Methods: We present three patients with this tumor and a review of 289 others from the world's literature, a total of 292 cases. On the basis of the analyses of the clinical and pathologic features from the reported cases, the pathogenesis of this unusual tumor has been further explored.
Results: Ninety percent of the patients were female, with a mean age of 23.9 years. The tumors were usually quite large with a mean diameter of 10.3 cm. Ninety-two percent of these tumors were totally or partially cystic. Rupture of the capsule resulted in hemoperitoneum in eight cases, five of which were without any identifiable cause. Forty-three tumors (14.7%) have been recognized as malignant. The overall prognosis has been excellent and an aggressive approach to resection is indicated.
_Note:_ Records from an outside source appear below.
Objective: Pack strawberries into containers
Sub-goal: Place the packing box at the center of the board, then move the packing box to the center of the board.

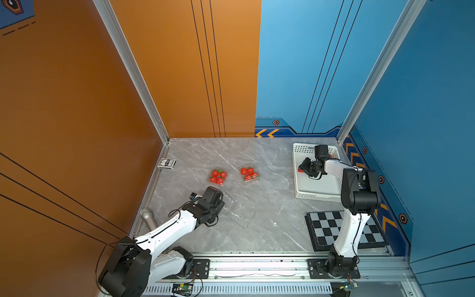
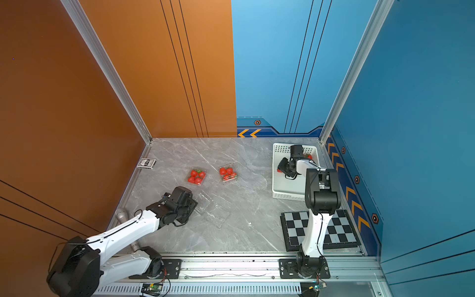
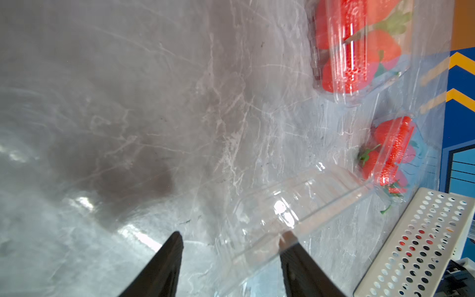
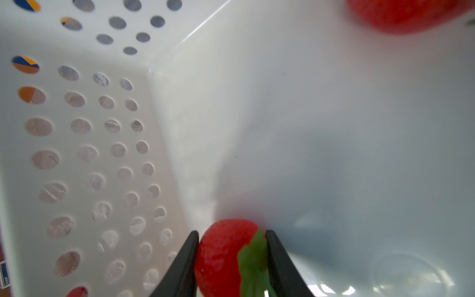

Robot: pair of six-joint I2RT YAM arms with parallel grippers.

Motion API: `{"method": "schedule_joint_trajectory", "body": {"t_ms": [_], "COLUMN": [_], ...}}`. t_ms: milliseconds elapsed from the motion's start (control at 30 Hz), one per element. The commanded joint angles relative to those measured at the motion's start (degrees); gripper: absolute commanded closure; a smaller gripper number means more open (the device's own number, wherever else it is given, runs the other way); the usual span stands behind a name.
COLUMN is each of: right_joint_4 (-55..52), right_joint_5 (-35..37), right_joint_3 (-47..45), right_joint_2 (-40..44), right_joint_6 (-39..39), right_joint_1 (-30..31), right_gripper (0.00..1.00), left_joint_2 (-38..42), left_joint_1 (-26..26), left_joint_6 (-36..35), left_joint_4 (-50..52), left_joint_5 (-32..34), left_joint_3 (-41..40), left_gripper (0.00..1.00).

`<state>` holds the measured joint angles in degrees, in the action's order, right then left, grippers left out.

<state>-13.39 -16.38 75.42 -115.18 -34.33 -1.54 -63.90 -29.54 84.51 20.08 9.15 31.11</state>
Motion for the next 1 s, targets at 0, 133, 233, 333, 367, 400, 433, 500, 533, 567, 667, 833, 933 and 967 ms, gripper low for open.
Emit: {"method": "schedule_joint_trajectory", "body": {"t_ms": [0,133,233,333,367,400,433,500,533,567,667,833,933,967], "right_joint_4": [-1.6,-1.6,-1.6,-1.6,-1.6,-1.8,-2.0,-3.3,-4.5,-5.4,-7.4,-10.3,-10.4,-10.3], "right_joint_5": [-0.3,-0.1,-0.2,-0.6,-0.9,-1.3,-1.3,-0.6,-0.3,-0.2,0.0,-0.7,-0.2,-0.1], "right_joint_3": [-2.4,-4.8,-6.7,-8.3,-8.8,-9.5,-10.1,-10.9,-11.2,-11.3,-12.3,-12.6,-12.2,-11.9], "right_joint_2": [4.9,8.0,9.9,12.1,12.9,14.0,15.4,18.2,19.8,21.0,25.4,31.2,32.2,31.9], "right_joint_6": [1.2,1.5,1.7,1.7,1.6,1.6,1.8,2.8,3.3,3.6,3.9,3.2,1.7,1.2], "right_joint_1": [-0.1,-0.2,-0.6,-0.7,-0.7,-0.5,-0.2,0.8,1.2,1.5,3.2,10.6,17.8,20.3], "right_gripper": [0.84,0.84,0.85,0.85,0.85,0.85,0.85,0.85,0.85,0.85,0.84,0.84,0.83,0.83], "left_joint_2": [2.6,7.0,10.3,13.2,14.0,15.0,16.1,17.9,18.7,19.3,20.3,19.2,17.1,16.4], "left_joint_1": [0.7,0.6,1.7,2.5,2.8,3.4,4.1,5.8,6.9,7.8,10.8,15.1,16.8,17.2], "left_joint_6": [-0.5,-0.4,-0.9,-1.6,-1.8,-1.8,-2.2,-3.1,-3.7,-4.1,-5.9,-9.3,-11.3,-12.0], "left_joint_4": [5.3,9.0,11.4,13.2,13.8,14.8,15.2,15.4,15.4,15.6,16.4,16.4,16.2,15.2], "left_joint_5": [3.0,5.6,7.0,8.2,8.7,9.1,9.4,9.4,9.0,8.7,7.7,5.9,4.5,3.9], "left_joint_3": [-0.5,-0.3,-0.4,-0.4,-0.4,-0.4,-0.5,-1.0,-1.3,-1.4,-1.1,0.5,1.9,2.1], "left_gripper": [0.37,0.39,0.38,0.39,0.38,0.39,0.39,0.40,0.40,0.41,0.41,0.41,0.41,0.41]}}
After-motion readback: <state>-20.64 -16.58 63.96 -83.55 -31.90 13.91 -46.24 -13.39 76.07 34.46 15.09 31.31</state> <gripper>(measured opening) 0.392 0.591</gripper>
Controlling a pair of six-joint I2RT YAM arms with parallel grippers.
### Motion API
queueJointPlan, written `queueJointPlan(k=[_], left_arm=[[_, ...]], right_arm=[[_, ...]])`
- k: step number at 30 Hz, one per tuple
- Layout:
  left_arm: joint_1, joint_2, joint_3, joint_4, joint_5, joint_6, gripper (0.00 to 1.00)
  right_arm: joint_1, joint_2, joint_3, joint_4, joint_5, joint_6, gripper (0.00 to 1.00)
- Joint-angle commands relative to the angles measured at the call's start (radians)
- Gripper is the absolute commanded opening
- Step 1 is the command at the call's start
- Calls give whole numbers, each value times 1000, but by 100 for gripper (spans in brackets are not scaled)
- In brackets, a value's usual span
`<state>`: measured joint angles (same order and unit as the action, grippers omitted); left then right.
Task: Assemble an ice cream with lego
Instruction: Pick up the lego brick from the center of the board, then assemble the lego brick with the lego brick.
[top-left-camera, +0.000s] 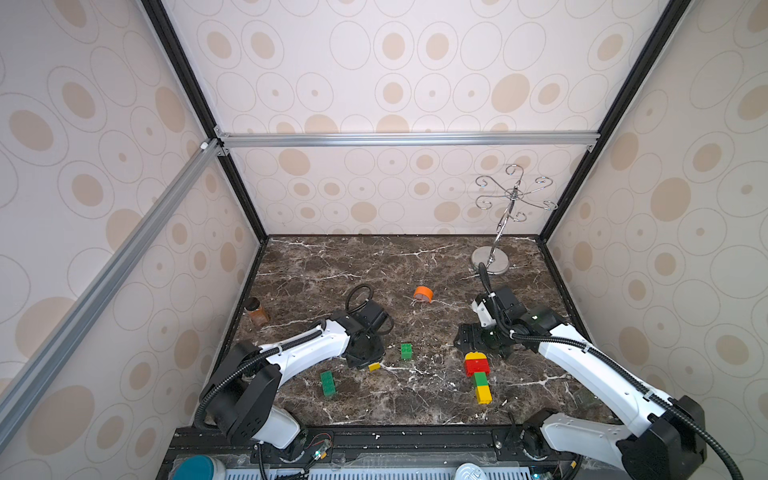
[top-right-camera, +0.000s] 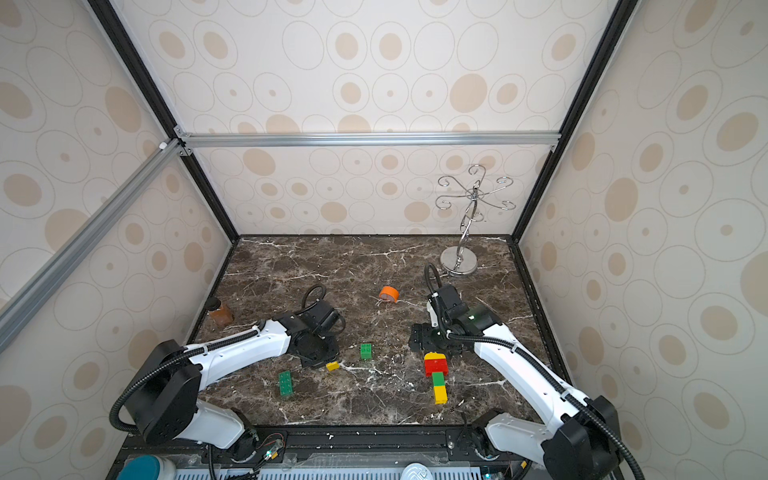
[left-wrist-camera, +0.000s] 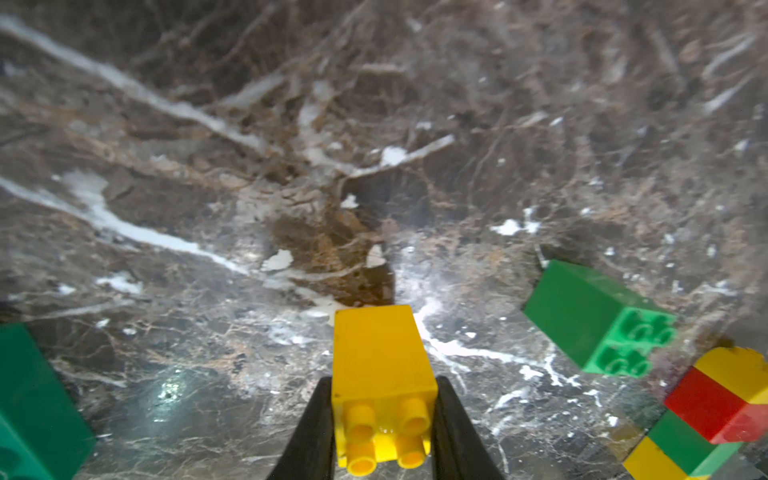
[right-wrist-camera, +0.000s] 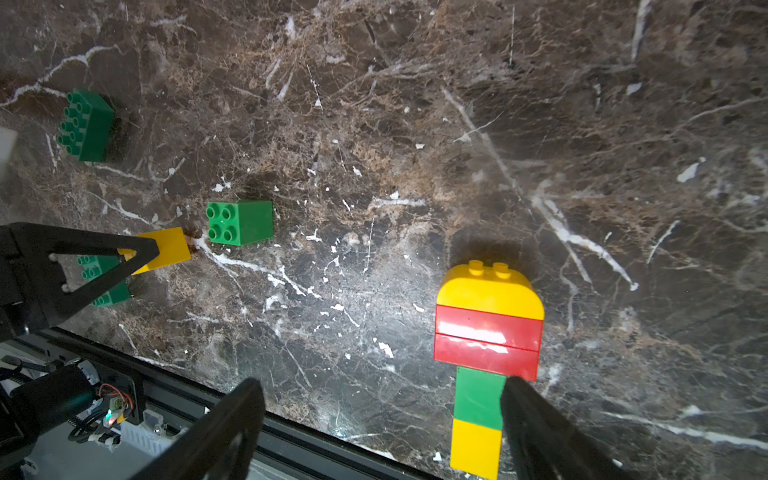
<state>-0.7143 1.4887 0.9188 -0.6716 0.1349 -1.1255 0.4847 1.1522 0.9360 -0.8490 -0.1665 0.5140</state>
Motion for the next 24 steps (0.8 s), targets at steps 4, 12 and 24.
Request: queueJointPlan(k=[4, 12, 24], left_arm=[[-75, 61, 255, -156, -98, 86, 13], [-144, 181, 449, -220, -114, 130, 13], [-166, 265, 497, -204, -66, 148, 12]], right_arm=[[-40, -38, -40, -16, -31, -12, 92], [-73, -51, -62, -7, -65, -16, 92], [-113, -73, -75, -15, -92, -34, 92]])
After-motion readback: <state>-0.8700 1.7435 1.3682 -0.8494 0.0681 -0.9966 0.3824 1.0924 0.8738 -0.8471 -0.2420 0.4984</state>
Conclusions: The results of immunohistochemical staining and electromicroscopy were rather diverse, but most, including the current cases, support the hypothesis that the tumor originates from pleuripotential embryonic stem cells. Thus the term pancreatic embryonic tumors seems preferable to papillary cystic and solid tumor of the pancreas to delineate the origin of the tumor and to reflect some of its biologic characteristics.